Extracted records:
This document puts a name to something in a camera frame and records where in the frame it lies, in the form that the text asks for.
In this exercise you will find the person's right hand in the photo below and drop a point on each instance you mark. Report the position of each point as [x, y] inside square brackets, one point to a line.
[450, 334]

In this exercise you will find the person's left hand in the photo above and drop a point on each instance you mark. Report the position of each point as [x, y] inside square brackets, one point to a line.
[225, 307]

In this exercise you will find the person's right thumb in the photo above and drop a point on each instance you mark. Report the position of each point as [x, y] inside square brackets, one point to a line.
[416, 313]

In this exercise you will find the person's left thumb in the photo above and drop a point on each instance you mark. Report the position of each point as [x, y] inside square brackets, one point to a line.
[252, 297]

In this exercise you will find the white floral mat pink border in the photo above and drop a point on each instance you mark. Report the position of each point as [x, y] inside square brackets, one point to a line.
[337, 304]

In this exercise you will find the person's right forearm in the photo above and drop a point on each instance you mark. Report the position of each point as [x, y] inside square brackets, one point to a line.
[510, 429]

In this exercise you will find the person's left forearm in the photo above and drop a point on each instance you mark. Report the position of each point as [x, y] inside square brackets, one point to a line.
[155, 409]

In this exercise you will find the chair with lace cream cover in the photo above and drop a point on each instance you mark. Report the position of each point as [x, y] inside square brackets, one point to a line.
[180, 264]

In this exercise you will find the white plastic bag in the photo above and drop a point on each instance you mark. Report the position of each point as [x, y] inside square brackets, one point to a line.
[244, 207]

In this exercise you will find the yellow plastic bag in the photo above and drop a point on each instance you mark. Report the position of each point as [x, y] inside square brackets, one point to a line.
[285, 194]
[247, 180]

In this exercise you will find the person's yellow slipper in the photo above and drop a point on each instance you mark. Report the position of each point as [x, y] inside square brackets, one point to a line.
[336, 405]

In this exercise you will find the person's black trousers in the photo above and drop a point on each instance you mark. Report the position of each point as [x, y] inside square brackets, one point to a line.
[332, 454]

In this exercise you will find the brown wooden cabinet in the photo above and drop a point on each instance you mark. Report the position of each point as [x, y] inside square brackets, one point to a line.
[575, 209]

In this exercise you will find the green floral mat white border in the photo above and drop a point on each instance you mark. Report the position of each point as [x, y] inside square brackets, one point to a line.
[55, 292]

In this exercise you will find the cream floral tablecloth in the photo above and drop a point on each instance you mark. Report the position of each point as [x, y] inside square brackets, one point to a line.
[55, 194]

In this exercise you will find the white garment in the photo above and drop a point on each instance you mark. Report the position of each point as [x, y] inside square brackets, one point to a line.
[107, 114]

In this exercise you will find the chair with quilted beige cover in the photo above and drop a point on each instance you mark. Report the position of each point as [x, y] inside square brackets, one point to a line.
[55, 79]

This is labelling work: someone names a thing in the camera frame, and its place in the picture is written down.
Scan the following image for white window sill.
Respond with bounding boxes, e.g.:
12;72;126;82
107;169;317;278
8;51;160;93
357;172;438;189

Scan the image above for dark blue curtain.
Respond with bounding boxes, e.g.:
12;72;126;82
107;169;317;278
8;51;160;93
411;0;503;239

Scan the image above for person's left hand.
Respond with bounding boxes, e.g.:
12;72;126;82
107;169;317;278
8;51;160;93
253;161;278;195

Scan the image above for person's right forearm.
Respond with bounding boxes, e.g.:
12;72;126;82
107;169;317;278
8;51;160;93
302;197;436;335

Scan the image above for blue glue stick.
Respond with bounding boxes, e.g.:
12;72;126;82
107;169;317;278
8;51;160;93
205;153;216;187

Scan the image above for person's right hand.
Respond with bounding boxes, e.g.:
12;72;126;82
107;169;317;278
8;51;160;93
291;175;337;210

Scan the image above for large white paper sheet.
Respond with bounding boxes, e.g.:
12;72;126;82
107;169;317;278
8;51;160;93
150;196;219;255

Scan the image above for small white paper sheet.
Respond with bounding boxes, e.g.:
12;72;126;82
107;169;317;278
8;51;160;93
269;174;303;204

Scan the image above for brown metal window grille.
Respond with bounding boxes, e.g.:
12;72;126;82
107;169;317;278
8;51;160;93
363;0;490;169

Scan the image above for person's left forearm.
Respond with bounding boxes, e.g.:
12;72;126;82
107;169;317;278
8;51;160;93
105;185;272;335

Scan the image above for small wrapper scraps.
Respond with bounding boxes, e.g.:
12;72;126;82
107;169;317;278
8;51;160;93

▸ Task brief
Go through the entries and return each line where the word "frame" occurs.

▸ Exercise response
This document puts a name to something in a camera frame and records where in the frame it lies, in the form that the text asks for.
This is labelling work: someone names a thing in the camera frame, and its place in the picture is written down.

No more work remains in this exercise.